* _Prompt_
Count the lines of the listing below where "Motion" shows up, and please answer with that number only.
----------------
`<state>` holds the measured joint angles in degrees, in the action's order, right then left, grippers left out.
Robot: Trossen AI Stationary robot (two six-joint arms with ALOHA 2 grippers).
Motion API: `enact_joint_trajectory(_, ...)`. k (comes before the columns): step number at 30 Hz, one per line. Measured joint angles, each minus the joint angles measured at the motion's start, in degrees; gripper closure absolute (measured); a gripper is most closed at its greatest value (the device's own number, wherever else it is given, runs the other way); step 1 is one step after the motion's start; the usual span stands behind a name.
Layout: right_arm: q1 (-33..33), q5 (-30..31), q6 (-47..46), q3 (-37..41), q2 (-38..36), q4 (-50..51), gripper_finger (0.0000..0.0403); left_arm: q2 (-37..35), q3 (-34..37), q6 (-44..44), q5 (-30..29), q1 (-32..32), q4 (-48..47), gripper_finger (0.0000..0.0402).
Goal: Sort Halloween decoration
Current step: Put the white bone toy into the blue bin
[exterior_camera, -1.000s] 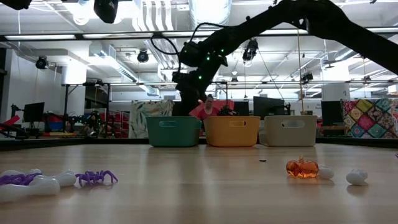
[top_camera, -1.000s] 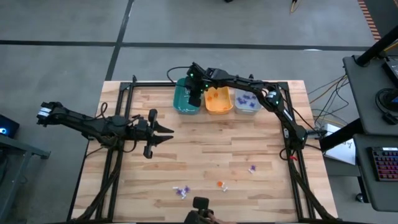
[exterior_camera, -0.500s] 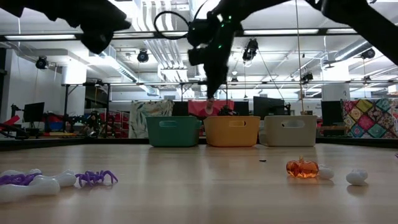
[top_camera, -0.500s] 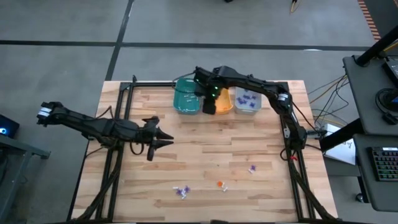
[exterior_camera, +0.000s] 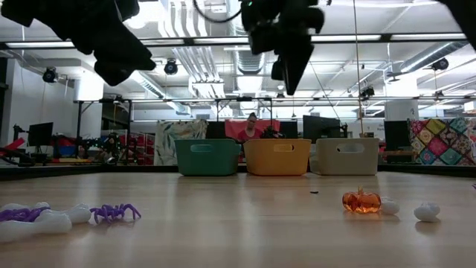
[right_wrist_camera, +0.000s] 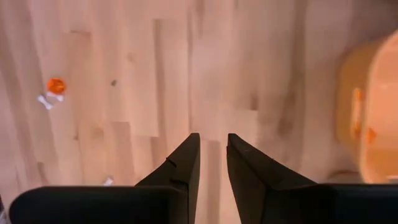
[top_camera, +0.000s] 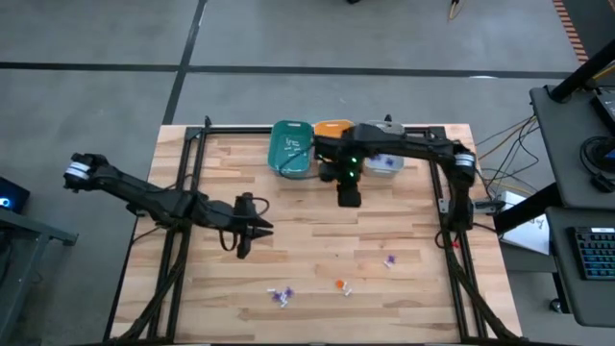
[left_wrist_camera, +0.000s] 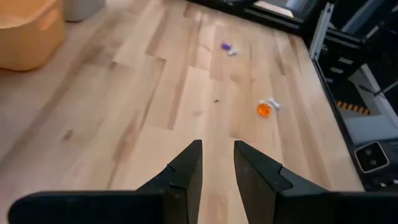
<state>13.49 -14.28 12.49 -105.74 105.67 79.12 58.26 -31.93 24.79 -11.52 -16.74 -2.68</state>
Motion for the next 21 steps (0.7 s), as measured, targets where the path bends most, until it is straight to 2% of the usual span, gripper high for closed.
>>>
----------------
* _Exercise solution_
2